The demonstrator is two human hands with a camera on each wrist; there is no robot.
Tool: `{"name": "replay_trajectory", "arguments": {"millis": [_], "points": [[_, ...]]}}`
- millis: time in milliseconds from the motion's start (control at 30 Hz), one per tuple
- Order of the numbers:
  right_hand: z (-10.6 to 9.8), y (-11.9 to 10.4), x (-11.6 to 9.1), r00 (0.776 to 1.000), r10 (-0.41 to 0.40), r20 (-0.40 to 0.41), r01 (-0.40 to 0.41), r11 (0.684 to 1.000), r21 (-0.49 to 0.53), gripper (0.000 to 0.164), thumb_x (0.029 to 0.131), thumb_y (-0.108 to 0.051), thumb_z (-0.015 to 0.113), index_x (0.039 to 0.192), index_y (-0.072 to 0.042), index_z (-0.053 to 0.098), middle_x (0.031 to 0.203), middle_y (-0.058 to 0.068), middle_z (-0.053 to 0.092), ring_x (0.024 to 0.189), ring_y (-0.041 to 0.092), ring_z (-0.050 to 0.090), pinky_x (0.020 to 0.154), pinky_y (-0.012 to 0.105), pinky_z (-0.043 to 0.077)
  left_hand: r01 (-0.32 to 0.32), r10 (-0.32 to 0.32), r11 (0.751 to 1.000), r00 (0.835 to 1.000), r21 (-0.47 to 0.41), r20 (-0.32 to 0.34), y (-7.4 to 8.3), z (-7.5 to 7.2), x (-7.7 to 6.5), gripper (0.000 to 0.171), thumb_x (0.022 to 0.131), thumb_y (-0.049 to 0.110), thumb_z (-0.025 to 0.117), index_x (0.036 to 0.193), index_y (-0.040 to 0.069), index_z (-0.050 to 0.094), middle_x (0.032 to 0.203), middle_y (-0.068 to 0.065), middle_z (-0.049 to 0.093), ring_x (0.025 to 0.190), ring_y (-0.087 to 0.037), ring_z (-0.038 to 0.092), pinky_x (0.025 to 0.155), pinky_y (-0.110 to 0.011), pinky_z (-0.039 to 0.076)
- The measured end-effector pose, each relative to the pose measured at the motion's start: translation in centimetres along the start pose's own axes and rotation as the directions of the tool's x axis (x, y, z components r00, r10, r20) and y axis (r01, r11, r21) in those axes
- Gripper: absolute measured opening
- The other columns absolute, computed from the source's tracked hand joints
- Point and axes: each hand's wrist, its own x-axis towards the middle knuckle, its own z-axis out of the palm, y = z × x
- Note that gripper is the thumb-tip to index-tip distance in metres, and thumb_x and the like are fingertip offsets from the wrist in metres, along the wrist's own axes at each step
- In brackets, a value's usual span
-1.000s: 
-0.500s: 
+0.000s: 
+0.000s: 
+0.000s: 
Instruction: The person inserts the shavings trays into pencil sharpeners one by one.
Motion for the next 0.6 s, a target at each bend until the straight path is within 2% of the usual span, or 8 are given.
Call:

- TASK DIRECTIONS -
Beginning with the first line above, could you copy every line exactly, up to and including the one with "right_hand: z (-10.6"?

- WRITTEN ANSWER -
The demonstrator is two human hands with a camera on each wrist; there is no robot.
Tool: `{"name": "replay_trajectory", "arguments": {"millis": [_], "points": [[_, ...]]}}`
- millis: time in milliseconds from the motion's start (control at 30 Hz), one per tuple
- Order of the numbers:
  right_hand: z (-10.6 to 9.8), y (-11.9 to 10.4), x (-11.6 to 9.1), r00 (0.776 to 1.000), r10 (-0.41 to 0.40), r20 (-0.40 to 0.41), r01 (-0.40 to 0.41), r11 (0.684 to 1.000), r21 (-0.49 to 0.53), gripper (0.000 to 0.164), thumb_x (0.029 to 0.131), thumb_y (-0.108 to 0.051), thumb_z (-0.015 to 0.113), index_x (0.039 to 0.192), index_y (-0.072 to 0.042), index_z (-0.053 to 0.098), middle_x (0.031 to 0.203), middle_y (-0.058 to 0.068), middle_z (-0.053 to 0.092), ring_x (0.024 to 0.189), ring_y (-0.041 to 0.092), ring_z (-0.050 to 0.090), pinky_x (0.020 to 0.154), pinky_y (-0.012 to 0.105), pinky_z (-0.043 to 0.077)

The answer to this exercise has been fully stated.